=== Instructions for the task ===
Your reply should be one number: how many lines of the records below contain the string "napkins".

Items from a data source
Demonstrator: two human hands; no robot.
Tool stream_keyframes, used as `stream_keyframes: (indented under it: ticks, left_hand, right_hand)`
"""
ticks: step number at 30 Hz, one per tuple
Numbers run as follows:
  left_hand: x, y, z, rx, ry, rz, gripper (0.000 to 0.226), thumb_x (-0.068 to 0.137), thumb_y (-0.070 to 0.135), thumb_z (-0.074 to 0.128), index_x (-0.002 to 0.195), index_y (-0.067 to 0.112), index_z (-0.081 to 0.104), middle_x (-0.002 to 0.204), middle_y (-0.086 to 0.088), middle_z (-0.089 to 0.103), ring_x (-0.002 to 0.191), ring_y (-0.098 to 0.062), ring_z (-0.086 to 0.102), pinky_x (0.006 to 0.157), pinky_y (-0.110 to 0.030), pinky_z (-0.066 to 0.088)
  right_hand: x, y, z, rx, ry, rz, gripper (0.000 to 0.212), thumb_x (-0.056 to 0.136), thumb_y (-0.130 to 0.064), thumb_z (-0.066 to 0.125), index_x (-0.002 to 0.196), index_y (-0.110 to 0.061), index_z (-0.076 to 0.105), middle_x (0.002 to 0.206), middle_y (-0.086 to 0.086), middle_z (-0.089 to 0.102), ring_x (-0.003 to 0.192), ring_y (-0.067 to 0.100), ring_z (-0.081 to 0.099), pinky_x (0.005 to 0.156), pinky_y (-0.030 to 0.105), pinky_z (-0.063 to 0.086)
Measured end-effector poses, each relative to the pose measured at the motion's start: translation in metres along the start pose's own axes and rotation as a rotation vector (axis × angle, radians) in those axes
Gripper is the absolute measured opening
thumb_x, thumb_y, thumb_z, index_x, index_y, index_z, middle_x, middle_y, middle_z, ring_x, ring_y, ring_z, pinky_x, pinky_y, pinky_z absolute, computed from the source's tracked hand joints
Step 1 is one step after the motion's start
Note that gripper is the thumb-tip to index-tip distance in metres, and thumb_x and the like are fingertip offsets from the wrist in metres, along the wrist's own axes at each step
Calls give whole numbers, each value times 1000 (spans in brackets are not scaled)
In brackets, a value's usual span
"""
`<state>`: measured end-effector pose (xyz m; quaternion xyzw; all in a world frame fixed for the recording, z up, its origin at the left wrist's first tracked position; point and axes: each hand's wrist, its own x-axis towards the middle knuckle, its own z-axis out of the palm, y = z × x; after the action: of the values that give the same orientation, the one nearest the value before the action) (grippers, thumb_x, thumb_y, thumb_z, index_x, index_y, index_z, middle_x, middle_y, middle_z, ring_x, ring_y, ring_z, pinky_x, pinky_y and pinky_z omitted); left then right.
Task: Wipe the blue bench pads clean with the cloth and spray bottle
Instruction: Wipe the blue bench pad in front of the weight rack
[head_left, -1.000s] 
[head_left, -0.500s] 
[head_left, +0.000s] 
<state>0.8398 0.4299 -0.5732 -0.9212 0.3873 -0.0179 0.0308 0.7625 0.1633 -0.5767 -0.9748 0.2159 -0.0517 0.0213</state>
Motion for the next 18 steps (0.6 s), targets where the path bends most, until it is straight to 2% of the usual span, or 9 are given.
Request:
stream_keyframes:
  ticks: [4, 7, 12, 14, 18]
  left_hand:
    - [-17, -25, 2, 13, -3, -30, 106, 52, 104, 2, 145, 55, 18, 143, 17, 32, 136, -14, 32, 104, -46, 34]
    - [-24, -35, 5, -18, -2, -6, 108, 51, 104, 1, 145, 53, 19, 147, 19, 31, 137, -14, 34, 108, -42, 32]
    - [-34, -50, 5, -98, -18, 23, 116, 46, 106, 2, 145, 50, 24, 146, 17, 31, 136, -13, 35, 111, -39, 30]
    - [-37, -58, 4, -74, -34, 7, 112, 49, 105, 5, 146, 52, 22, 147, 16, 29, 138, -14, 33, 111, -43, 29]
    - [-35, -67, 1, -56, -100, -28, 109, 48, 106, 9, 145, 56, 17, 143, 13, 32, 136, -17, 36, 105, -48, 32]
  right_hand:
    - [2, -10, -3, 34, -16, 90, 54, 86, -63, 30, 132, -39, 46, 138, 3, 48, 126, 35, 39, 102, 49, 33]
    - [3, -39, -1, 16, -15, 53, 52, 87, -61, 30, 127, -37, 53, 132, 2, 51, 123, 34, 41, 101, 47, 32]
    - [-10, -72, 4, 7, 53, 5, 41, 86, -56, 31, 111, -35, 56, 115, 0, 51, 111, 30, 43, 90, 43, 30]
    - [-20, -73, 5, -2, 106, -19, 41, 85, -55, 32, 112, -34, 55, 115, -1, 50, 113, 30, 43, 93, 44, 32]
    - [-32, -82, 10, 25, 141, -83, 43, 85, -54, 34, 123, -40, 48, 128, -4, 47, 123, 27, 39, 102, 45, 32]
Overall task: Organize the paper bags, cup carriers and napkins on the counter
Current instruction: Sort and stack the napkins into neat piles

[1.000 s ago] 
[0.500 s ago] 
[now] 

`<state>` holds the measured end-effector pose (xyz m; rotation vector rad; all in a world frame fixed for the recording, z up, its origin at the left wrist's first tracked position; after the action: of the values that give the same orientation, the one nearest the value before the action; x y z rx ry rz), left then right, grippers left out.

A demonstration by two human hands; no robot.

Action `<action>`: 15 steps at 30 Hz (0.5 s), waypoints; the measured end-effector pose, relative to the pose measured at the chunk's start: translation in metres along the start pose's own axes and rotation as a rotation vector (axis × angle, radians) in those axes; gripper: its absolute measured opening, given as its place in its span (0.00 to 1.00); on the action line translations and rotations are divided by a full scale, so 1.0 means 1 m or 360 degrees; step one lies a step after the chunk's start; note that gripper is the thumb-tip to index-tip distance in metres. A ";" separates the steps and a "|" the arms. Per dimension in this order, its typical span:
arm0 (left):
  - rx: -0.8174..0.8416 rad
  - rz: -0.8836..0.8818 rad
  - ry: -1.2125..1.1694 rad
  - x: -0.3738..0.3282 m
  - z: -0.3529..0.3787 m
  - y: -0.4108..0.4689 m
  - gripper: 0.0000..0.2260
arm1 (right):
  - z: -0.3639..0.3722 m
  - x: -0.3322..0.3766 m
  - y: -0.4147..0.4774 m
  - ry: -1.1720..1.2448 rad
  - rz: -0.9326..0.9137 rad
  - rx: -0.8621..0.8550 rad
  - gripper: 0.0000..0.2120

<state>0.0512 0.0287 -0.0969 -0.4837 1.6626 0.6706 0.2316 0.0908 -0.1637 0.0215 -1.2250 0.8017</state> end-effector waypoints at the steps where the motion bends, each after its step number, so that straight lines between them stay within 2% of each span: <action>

=== Task result ===
2